It is easy to say all those words, and not especially difficult to follow the instructions for that particular contemplative exercise. Less easy is to know what is gained by disowning all those mental processes and not letting oneself see a self in any of them. The standard answer is that seeing all those processes in impersonal terms is conducive to wisdom, the antidote to delusion, and that delusion is one of the three mental processes that result in dissatisfaction (the other two principal causes of dissatisfaction being desire and aversion). But that is simply a claim. To say that looking at mental processes in personal terms is delusional and that looking at them impersonally is wise is to beg the question. Why should anyone believe such a claim? Why should one deem any thought to be either wise or delusional?

I do not have an answer, at least not one that I find satisfactory or am willing to try to defend. At this stage in my life, all I have is the question: What warrants the claim that thinking in personal terms causes dissatisfaction?

In the past I have experimented with several different ways of talking about the dogma of anātman. My approach has been to answer the question what exactly is being denied when one denies that something is the self or part of the self or a property of the self. Three possible answers have suggested themselves to me. One possible reply is that what is really being denied is individuality. Another possible reply is that what is being denied is identity. And a third possible reply is that what is being denied is autonomy.

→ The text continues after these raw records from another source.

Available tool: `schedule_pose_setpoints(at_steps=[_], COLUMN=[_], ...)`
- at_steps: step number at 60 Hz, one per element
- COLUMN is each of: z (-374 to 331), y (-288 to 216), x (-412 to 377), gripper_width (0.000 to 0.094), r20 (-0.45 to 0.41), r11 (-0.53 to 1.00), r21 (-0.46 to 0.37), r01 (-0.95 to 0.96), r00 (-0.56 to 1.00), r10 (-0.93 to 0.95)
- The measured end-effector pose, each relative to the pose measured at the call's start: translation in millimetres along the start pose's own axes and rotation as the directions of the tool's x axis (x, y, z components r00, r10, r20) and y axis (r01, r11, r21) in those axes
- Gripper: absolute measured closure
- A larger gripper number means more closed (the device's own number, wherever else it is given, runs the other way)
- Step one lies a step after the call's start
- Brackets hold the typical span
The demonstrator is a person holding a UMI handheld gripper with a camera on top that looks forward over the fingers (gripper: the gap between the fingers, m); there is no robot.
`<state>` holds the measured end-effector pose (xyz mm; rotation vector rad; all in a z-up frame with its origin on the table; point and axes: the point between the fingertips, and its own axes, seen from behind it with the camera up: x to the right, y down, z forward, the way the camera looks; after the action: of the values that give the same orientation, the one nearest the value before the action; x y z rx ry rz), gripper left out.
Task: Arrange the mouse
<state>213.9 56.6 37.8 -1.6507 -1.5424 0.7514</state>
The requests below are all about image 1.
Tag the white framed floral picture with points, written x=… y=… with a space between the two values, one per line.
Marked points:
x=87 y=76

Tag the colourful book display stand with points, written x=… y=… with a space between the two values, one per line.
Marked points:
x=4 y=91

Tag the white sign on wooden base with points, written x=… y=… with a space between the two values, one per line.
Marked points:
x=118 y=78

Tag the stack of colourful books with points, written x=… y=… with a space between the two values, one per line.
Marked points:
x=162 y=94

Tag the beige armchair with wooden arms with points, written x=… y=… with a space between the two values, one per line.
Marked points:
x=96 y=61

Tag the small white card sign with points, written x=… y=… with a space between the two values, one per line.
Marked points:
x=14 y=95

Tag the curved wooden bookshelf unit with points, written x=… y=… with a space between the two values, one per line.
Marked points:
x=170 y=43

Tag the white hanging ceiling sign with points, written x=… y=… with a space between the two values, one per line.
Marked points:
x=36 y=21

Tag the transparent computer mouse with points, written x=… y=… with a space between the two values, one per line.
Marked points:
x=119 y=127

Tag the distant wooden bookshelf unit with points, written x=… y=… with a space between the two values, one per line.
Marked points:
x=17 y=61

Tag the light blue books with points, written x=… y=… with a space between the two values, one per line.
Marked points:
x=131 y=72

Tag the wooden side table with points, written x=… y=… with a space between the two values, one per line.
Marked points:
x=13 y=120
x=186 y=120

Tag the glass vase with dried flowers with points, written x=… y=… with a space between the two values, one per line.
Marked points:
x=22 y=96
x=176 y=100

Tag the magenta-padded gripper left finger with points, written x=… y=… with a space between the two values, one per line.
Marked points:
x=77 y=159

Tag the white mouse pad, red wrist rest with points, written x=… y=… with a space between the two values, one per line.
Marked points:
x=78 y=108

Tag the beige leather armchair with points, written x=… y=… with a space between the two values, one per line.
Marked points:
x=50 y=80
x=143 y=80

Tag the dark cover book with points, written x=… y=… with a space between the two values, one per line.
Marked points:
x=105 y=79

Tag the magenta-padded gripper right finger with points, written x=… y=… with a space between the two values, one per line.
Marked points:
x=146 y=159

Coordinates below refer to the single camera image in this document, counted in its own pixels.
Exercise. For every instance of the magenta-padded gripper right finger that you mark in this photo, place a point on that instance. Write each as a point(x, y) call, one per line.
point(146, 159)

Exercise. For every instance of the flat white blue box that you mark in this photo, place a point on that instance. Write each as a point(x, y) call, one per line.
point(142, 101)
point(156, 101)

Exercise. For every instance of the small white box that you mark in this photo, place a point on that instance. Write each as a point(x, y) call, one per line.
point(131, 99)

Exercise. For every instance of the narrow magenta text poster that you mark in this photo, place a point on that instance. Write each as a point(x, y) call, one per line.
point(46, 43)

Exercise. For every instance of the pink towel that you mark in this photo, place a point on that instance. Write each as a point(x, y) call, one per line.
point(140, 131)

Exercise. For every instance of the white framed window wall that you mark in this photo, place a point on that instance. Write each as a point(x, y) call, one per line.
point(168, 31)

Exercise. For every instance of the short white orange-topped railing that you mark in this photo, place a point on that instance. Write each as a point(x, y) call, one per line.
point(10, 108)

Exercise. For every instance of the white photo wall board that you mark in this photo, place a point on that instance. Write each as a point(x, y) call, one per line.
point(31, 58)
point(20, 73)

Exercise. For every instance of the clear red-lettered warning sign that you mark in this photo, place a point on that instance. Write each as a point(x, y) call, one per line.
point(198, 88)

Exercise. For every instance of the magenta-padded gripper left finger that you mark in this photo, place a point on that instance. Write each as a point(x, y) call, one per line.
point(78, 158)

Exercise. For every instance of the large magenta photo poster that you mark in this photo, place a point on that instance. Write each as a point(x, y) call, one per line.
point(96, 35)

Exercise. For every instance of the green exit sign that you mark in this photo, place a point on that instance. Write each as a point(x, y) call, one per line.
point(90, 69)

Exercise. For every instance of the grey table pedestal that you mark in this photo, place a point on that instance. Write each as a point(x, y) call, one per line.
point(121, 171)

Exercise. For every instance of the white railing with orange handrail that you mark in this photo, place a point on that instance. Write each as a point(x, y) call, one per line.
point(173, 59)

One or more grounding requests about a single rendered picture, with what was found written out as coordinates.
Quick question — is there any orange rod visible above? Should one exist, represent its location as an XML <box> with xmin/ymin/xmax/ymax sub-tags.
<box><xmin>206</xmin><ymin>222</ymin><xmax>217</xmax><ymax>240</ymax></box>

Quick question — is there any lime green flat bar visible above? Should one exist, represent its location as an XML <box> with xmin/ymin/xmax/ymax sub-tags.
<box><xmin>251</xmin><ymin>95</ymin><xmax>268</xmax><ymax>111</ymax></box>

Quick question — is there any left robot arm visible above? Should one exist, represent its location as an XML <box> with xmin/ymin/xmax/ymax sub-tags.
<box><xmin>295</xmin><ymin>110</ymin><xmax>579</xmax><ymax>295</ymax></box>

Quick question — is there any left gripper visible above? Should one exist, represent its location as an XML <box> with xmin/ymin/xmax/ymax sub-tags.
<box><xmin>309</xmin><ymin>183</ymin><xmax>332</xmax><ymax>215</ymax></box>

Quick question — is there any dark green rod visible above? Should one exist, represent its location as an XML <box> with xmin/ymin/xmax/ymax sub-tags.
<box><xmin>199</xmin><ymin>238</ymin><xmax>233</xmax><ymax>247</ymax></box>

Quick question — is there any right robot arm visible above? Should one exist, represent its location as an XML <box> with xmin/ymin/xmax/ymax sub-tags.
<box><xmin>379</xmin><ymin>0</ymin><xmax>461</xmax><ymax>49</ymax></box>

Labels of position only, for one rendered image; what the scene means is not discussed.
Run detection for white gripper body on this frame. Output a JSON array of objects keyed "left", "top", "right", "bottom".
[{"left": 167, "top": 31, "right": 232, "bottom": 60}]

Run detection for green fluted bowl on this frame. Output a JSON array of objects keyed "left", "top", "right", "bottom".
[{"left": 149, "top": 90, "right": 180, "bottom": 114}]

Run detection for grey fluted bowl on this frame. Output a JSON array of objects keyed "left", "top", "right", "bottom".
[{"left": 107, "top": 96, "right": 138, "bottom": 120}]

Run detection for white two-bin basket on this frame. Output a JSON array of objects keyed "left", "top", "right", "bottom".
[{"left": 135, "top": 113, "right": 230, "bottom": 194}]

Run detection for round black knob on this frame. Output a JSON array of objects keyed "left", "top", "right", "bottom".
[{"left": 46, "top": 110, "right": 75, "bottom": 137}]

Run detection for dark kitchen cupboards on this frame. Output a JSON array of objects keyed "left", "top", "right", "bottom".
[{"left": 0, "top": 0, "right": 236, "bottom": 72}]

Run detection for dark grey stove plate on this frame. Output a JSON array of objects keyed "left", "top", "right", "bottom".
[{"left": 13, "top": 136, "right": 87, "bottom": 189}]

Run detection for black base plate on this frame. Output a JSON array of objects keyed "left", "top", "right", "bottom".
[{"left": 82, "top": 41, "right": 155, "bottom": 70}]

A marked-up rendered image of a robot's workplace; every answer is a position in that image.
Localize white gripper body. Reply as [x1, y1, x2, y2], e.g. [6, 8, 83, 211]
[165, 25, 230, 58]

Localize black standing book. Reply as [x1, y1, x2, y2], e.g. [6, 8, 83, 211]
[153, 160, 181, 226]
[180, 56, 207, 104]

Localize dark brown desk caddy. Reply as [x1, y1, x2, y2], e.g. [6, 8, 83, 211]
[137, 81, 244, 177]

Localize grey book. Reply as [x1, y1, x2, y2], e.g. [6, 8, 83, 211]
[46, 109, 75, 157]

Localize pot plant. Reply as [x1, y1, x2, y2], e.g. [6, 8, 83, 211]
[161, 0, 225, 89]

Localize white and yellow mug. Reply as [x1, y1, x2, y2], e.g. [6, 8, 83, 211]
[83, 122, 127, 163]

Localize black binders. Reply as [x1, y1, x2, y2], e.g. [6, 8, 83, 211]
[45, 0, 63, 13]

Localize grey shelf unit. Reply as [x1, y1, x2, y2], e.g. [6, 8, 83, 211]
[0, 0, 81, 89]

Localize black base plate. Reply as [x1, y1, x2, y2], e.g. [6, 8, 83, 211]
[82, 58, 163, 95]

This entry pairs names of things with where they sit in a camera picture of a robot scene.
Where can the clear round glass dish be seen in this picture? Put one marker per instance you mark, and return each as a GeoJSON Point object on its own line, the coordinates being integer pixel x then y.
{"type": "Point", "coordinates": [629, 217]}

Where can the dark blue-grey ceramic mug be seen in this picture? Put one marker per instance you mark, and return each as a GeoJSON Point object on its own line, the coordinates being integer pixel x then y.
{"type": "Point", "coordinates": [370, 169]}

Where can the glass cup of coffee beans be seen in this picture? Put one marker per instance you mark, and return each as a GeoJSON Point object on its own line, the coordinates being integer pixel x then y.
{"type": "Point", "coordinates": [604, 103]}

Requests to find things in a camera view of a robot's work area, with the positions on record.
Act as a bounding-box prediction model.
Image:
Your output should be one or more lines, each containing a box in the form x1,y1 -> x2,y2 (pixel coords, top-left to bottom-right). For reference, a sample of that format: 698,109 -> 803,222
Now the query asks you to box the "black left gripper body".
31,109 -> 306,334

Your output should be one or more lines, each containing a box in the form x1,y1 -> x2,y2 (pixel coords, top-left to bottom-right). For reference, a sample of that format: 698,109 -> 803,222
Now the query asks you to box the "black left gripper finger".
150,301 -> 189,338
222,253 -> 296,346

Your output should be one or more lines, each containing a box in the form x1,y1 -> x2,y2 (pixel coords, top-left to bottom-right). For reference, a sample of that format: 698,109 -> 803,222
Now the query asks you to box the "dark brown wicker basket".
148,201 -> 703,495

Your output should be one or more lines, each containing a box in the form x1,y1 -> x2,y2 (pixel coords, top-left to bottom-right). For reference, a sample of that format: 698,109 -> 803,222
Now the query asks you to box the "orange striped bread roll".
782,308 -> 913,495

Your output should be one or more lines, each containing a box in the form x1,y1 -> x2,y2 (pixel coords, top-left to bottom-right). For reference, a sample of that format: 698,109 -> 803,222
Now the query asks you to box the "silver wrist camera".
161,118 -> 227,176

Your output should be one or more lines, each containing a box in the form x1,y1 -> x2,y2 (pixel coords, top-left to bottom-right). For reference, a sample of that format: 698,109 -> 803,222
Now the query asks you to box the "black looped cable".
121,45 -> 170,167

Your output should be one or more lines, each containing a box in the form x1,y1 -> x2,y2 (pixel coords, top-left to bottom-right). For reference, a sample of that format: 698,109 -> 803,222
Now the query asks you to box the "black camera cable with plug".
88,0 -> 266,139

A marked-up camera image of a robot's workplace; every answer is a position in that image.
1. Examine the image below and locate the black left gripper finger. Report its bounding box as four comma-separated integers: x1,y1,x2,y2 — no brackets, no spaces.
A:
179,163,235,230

The word “individual” literally means that which is not divided, that which remains a single thing, no matter how many aspects it may have. Denying individuality could be seen as affirming our internal dividedness, acknowledging and perhaps even accepting the fact that some of our motivations are in conflict with some of our other motivations and that our psyches are not always in the same mood.  Jungian psychologists sometimes say that the healthy psyche is not so much an authoritarian government in which the Supreme Leader (the ego) directs all decision-making and banishes all dissidents to dark dungeons; rather the healthy psyche is a round-table discussion in which the ego is but one voice among many, and not always the voice that prevails. Delusion might then be the feeling that we somehow should be consistent, always on course, never wavering from a single point of view. Since it is impossible to be that way, striving to be that way and then failing is a recipe for dissatisfaction.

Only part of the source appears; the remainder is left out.